Please reproduce the lines of the records below from the one holding "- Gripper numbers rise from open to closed" through the one holding "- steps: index", inclusive, skipping all pictures.

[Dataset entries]

BEGIN

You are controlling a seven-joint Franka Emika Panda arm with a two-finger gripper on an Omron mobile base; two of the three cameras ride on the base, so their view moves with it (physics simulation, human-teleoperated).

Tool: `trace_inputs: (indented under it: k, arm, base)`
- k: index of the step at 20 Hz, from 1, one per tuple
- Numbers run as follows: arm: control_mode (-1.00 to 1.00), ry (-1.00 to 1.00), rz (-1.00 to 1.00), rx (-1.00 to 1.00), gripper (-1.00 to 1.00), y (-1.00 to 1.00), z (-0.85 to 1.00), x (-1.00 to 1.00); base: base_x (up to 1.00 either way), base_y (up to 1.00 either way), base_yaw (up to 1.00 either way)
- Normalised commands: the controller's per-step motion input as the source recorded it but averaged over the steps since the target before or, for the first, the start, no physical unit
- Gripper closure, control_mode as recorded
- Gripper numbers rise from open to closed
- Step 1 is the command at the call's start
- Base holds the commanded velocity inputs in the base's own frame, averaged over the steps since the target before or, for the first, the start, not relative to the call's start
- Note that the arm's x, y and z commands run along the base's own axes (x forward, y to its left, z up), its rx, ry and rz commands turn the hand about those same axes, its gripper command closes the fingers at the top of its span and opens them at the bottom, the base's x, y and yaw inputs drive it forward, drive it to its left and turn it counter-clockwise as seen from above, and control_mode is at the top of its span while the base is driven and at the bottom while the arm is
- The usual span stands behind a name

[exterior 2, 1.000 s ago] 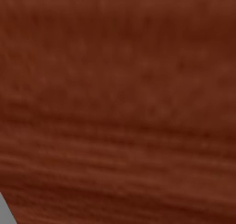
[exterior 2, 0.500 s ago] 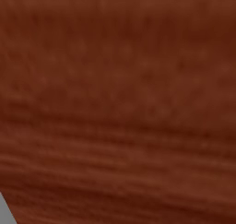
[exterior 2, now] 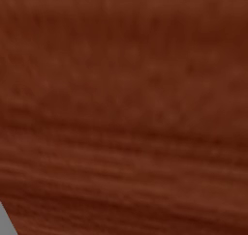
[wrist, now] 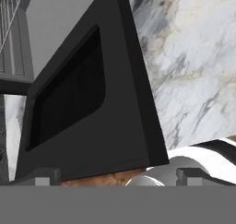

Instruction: Pull the toaster oven rack outwards. Pick up the baguette from the plate and place it on the toaster oven rack. Close the toaster oven door fully and set the temperature to the lowest setting.

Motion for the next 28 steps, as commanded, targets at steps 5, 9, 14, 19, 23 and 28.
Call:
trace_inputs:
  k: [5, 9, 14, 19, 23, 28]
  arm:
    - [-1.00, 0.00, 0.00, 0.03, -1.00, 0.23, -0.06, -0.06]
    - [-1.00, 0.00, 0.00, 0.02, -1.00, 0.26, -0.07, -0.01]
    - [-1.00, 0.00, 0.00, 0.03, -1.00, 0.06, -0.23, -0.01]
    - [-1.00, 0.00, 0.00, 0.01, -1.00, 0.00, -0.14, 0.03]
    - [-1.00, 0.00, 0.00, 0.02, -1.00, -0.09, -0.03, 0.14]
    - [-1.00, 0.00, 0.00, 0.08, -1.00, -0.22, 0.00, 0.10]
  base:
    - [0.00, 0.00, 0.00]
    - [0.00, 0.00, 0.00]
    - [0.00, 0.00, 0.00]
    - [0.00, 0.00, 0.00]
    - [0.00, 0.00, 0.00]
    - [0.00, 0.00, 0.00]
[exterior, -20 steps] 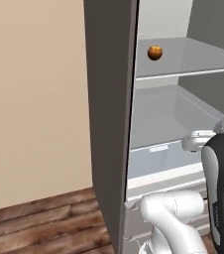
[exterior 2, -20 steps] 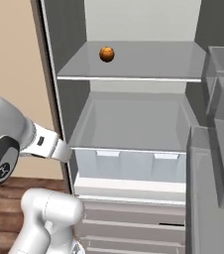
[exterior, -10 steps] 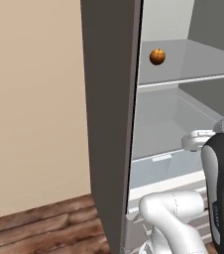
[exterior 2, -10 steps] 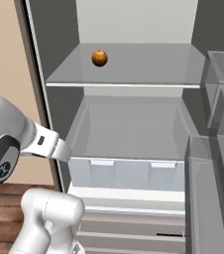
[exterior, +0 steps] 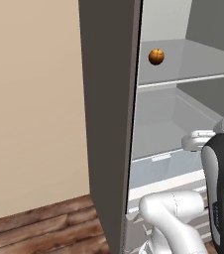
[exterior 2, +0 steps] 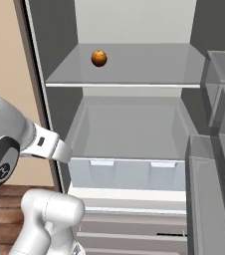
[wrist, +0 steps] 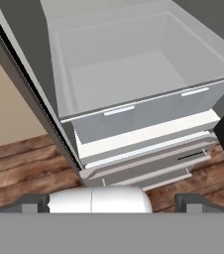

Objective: Open the fridge, remove the orange, lemon, and steak, and place them on any counter.

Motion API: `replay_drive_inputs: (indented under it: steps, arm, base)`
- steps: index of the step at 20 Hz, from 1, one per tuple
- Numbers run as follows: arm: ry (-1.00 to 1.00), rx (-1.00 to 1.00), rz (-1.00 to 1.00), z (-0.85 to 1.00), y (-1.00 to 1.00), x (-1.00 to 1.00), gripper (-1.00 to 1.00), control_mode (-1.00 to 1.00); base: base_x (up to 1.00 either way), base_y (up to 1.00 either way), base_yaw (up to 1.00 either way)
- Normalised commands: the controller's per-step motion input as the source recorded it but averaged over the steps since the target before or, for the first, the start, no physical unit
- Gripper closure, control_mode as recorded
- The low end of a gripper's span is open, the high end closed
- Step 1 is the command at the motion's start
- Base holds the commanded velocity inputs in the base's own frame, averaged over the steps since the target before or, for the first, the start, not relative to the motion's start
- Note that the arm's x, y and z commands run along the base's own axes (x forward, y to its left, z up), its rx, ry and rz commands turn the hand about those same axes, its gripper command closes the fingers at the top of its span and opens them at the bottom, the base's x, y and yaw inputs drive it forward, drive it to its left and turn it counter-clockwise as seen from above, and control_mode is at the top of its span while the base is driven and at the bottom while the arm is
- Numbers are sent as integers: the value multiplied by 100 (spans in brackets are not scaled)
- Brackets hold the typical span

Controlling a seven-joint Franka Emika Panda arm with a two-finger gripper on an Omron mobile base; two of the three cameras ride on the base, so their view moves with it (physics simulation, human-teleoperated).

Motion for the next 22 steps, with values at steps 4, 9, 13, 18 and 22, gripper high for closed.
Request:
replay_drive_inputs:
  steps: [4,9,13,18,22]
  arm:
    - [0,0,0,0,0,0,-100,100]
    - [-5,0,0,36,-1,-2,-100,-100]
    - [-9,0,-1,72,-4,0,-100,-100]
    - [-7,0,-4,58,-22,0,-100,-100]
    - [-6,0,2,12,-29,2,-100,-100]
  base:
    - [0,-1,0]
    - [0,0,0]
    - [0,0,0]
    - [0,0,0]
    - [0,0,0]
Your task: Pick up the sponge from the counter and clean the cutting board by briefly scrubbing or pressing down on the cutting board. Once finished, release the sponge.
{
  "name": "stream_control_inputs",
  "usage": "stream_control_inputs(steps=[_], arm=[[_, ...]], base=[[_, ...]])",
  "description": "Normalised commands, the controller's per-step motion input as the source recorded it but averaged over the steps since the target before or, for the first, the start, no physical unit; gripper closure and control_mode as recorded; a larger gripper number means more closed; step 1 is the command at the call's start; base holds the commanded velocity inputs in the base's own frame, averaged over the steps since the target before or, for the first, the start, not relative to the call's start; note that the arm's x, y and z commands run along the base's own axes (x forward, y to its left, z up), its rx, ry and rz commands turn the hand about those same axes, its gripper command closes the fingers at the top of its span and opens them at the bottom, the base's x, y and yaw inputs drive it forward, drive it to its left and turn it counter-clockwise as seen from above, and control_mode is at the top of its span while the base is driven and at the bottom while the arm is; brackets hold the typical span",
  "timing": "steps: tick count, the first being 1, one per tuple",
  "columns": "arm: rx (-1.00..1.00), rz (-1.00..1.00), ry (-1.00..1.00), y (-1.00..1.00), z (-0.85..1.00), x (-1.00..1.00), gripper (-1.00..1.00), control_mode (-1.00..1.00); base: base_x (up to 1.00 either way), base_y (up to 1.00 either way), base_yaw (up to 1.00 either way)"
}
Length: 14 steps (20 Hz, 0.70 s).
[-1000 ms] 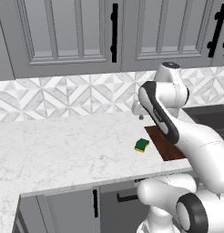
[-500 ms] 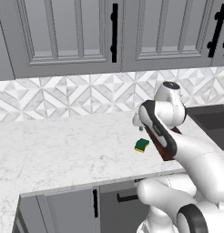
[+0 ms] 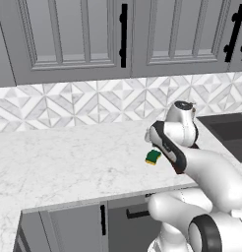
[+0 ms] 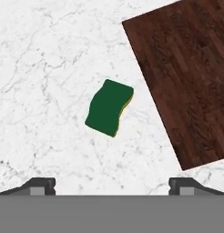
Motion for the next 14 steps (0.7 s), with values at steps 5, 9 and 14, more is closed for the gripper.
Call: stream_control_inputs(steps=[5,9,14], arm=[[0.02,-0.07,0.0,0.0,-0.34,0.3,-1.0,-1.0],[0.06,-0.08,0.05,0.0,-0.31,0.39,-1.0,-1.0],[0.16,-0.04,0.08,0.0,-0.36,0.22,-1.0,-1.0]], base=[[0.0,0.0,0.0],[0.0,0.0,0.0],[0.0,0.0,0.0]])
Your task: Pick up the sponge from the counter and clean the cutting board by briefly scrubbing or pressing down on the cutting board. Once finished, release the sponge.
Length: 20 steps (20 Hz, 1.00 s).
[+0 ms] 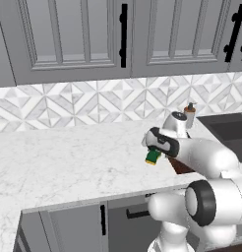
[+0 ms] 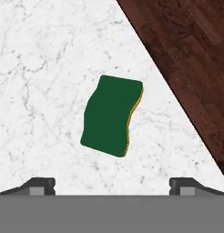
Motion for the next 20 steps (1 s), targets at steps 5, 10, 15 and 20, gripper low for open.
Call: stream_control_inputs(steps=[5,10,15,20], arm=[[0.06,0.0,0.08,0.0,-0.19,0.26,-1.0,-1.0],[0.0,0.0,0.08,0.0,-0.21,0.37,-1.0,-1.0],[0.0,0.0,0.07,0.0,-0.38,0.33,-1.0,-1.0],[0.0,0.0,0.05,0.0,-0.39,0.29,-1.0,-1.0]], base=[[0.0,0.0,0.0],[0.0,0.0,0.0],[0.0,0.0,0.0],[0.0,0.0,0.0]])
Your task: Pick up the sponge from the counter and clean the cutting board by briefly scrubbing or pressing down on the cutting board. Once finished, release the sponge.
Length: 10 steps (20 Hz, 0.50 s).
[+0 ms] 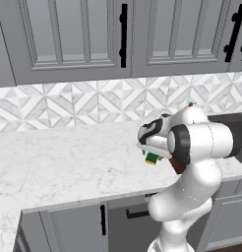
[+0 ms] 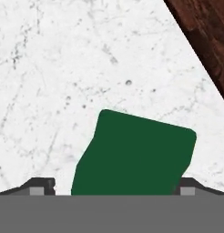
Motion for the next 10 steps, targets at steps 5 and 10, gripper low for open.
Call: stream_control_inputs(steps=[5,10], arm=[[-0.02,0.0,0.03,0.0,-0.27,0.39,-1.0,-1.0],[0.0,0.0,0.01,0.0,-0.42,0.18,-1.0,-1.0]], base=[[0.0,0.0,0.0],[0.0,0.0,0.0]])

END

# Output of the task:
- Gripper numbers rise from open to closed
- Step 1 is the command at the call's start
- Base holds the commanded velocity inputs in the base's own frame, averaged over the steps since the target before or, for the first, the start, not relative to the call's start
- Note that the arm's x, y and z commands run along the base's own axes (x forward, y to its left, z up), its rx, ry and rz commands turn the hand about those same axes, its gripper command closes the fingers at the top of its span and opens them at the bottom, the base's x, y and yaw inputs drive it forward, drive it to its left and turn it counter-clockwise as seen from above, and control_mode is at the top of its span while the base is driven and at the bottom while the arm is
- The usual span stands behind a name

[exterior 2, 1.000 s ago] 
[exterior 2, 0.500 s ago] 
[exterior 2, now] 
[wrist, now] 

Instruction: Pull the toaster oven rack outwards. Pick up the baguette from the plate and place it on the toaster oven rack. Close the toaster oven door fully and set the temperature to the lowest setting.

Motion for the next 28 steps, as commanded, targets at steps 5, 9, 14, 19, 23 and 28.
Call:
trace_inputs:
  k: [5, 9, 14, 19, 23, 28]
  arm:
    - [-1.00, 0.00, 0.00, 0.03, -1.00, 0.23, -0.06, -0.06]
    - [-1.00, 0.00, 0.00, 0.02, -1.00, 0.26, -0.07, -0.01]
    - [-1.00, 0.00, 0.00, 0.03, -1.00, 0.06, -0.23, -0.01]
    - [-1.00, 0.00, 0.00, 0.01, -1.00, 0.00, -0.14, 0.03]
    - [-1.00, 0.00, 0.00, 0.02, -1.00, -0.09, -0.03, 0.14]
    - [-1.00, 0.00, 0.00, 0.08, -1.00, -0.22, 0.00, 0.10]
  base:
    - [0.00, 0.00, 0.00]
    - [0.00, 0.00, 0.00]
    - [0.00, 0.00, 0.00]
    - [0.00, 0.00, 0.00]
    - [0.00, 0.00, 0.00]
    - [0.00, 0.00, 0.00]
[exterior, -20 steps] 
[exterior 2, -20 steps] 
[exterior, -10 steps] 
[exterior 2, -10 steps] 
[exterior, +0 steps] 
[exterior 2, +0 steps] 
[wrist, +0 steps] 

Objective: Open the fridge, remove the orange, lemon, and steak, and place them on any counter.

Motion API: `replay_drive_inputs: (indented under it: steps, arm, base)`
- steps: index of the step at 20 Hz, from 1, one per tuple

No additional answer is needed.